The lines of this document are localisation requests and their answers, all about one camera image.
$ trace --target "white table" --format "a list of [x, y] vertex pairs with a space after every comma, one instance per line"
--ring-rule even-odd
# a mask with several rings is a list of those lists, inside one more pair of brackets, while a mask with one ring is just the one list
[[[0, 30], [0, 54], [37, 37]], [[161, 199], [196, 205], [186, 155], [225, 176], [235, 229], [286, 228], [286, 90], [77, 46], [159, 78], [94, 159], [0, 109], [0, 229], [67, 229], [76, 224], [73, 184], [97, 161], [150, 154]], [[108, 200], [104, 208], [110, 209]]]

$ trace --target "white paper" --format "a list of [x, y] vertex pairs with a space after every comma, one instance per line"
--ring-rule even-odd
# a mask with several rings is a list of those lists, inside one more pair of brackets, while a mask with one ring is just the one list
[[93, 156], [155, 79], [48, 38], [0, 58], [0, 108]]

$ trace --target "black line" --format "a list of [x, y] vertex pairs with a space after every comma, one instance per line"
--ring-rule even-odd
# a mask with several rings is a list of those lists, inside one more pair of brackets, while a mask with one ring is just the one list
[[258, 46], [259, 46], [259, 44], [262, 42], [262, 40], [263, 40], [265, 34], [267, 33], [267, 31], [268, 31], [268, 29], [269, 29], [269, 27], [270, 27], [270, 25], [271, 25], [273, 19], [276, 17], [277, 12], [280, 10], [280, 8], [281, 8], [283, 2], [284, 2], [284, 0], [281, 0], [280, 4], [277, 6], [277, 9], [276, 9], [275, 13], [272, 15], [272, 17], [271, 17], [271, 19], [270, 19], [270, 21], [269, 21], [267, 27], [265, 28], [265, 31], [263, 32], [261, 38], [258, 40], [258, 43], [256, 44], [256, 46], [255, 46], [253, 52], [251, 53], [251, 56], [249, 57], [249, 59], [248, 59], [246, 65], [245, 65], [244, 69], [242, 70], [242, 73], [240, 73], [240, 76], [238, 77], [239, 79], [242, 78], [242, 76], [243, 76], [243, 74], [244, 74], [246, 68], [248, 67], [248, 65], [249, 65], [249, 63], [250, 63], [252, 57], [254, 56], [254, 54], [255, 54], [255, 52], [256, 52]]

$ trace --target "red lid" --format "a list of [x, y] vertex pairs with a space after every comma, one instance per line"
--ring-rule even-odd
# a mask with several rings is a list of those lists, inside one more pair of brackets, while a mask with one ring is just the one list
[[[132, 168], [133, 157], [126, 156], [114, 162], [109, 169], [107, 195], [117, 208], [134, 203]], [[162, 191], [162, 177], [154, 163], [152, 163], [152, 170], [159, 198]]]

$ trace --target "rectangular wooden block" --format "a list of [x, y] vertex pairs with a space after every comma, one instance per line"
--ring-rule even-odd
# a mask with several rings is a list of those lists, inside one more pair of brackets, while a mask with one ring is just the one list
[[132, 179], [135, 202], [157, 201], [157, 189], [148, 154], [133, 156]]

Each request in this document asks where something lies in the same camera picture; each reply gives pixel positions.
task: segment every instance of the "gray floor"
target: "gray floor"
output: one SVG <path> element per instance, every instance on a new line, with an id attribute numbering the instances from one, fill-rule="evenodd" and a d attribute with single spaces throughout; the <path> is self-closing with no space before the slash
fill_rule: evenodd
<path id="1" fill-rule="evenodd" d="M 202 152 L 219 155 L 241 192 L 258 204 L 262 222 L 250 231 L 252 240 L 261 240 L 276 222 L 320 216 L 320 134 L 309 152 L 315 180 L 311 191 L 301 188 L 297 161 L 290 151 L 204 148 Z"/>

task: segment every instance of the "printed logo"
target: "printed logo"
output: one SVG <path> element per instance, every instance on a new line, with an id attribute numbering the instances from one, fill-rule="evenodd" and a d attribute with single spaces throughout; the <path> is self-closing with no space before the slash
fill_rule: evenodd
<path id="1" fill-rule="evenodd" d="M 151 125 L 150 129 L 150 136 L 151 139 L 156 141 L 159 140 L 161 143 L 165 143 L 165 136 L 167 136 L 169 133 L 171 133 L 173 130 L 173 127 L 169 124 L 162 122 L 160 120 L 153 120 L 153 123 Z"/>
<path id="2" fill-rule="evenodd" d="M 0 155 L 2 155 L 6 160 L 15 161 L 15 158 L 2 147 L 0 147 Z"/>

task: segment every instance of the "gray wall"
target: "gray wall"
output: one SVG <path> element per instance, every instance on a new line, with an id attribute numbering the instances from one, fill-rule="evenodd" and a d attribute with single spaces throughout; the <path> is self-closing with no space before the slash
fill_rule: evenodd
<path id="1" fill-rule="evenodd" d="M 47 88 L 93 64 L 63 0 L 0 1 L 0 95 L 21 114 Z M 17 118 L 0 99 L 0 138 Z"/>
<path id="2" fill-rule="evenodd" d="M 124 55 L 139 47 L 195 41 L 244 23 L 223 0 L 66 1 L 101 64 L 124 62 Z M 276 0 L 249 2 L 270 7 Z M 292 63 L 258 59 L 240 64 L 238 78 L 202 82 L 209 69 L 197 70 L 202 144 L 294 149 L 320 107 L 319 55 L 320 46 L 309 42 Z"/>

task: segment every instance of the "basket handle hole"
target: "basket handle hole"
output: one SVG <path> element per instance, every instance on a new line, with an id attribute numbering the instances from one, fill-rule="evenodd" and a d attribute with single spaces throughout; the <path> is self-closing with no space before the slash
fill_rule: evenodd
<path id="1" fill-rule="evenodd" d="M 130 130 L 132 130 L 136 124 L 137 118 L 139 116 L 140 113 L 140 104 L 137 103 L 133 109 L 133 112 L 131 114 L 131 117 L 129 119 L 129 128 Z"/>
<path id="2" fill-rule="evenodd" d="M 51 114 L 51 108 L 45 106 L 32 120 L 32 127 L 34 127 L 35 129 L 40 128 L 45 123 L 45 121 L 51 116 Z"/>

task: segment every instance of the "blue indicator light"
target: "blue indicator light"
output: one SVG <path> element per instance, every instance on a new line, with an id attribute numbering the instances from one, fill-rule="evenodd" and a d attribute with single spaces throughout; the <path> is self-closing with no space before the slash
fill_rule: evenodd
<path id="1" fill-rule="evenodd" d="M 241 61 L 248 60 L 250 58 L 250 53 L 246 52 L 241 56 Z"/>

—————

Task item
What is the number of lines in the data that hold the word "handle"? Reply with that number and nothing else.

Result of this exercise
2